Five decades ago, seminal studies positioned the brainstem locus coeruleus (LC) norepinephrine (NE) system as a key substrate for the regulation of wakefulness and sleep, and this picture has recently been elaborated thanks to methodological advances in the precise investigation and experimental modulation of LC structure and functions.
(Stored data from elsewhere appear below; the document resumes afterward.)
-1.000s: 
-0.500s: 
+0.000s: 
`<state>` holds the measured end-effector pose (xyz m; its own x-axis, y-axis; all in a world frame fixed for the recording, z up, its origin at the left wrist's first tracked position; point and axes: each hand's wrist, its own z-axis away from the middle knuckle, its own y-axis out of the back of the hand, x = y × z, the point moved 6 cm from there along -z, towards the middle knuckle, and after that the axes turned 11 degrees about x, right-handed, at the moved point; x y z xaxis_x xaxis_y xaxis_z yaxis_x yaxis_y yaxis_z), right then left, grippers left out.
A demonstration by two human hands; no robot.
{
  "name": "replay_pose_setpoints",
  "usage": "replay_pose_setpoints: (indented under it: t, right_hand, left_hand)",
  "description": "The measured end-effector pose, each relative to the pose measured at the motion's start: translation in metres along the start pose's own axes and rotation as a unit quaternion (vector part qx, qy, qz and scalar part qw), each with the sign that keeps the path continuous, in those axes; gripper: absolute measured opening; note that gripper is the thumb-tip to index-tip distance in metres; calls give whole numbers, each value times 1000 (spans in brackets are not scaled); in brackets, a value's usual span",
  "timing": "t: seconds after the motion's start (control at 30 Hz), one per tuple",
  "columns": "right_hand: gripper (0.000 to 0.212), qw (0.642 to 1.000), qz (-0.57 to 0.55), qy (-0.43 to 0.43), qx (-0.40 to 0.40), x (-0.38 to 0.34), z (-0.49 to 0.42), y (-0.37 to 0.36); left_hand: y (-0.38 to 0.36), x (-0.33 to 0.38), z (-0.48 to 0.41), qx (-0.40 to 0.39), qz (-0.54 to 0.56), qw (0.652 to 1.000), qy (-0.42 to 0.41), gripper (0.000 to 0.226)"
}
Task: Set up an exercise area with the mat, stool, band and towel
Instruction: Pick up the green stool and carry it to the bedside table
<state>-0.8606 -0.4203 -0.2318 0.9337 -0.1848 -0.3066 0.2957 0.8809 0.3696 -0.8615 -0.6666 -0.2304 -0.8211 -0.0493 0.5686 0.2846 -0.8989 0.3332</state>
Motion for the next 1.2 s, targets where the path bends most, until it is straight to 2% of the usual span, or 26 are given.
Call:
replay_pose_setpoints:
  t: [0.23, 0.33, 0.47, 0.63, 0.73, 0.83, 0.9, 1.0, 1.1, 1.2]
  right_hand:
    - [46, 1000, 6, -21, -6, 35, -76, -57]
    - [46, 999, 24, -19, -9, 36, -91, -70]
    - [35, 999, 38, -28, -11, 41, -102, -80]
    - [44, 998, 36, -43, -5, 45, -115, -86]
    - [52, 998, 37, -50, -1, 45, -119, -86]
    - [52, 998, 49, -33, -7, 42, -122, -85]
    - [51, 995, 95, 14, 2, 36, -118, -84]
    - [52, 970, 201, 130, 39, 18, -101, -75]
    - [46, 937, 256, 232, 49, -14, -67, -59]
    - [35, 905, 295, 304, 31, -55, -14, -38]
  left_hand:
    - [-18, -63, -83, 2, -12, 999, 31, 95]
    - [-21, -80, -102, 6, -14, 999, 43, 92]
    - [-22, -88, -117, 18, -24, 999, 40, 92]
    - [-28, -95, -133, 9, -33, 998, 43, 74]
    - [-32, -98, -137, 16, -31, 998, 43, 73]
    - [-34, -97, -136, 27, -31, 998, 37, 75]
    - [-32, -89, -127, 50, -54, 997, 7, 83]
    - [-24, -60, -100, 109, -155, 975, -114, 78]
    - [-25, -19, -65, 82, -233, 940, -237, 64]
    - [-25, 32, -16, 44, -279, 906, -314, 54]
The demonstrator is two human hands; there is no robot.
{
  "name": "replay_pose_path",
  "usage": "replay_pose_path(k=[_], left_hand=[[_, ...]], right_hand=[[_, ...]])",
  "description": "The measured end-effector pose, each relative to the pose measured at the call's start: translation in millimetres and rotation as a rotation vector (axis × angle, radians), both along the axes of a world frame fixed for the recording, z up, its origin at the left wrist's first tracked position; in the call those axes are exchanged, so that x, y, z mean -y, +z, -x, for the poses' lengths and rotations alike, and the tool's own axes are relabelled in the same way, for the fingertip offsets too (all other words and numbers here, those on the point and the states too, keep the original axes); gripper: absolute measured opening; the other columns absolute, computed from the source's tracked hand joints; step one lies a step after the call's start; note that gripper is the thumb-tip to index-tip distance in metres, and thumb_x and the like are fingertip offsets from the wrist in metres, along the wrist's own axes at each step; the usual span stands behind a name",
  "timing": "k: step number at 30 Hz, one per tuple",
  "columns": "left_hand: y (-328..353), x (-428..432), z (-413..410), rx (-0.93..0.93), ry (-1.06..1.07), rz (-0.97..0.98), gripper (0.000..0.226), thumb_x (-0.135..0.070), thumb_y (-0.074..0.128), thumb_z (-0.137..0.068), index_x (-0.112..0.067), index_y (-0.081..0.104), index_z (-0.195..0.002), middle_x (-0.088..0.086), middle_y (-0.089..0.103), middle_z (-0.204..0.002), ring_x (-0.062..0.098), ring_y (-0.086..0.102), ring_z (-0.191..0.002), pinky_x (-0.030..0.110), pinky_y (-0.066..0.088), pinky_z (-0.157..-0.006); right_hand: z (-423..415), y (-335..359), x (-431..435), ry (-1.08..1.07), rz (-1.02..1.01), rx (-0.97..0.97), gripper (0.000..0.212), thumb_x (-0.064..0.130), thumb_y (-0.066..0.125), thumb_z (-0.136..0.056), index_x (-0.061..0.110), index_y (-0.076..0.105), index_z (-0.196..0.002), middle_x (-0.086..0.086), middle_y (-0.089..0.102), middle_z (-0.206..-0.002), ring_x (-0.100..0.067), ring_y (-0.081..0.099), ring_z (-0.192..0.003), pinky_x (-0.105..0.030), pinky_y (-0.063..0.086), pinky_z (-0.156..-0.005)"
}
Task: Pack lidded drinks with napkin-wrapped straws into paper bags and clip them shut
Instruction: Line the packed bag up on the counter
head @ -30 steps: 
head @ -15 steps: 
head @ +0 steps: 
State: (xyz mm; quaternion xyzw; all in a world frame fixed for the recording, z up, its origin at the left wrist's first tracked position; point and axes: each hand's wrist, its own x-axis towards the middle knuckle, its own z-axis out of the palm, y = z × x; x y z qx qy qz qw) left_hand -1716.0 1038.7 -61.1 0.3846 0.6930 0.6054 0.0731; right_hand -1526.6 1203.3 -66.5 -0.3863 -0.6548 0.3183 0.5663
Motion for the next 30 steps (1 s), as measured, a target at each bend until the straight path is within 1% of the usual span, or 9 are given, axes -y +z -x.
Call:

This review presents and discusses findings that support the major role of the LC-NE system at different levels of sleep-wake organization, ranging from its involvement in the overall architecture of the sleep-wake cycle to its associations with sleep microstructure, while accounting for the intricate neuroanatomy surrounding the LC. Given the particular position held by the LC-NE system by being at the intersection of sleep-wake dysregulation and initial pathophysiological processes of Alzheimer’s disease (AD), we conclude by examining emerging opportunities to investigate LC-NE mediated relationships between sleep-wake alteration and AD in human aging. We further propose several research perspectives that could support the LC-NE system as a promising target for the identification of at-risk individuals in the preclinical stages of AD, and for the development of novel preventive interventions.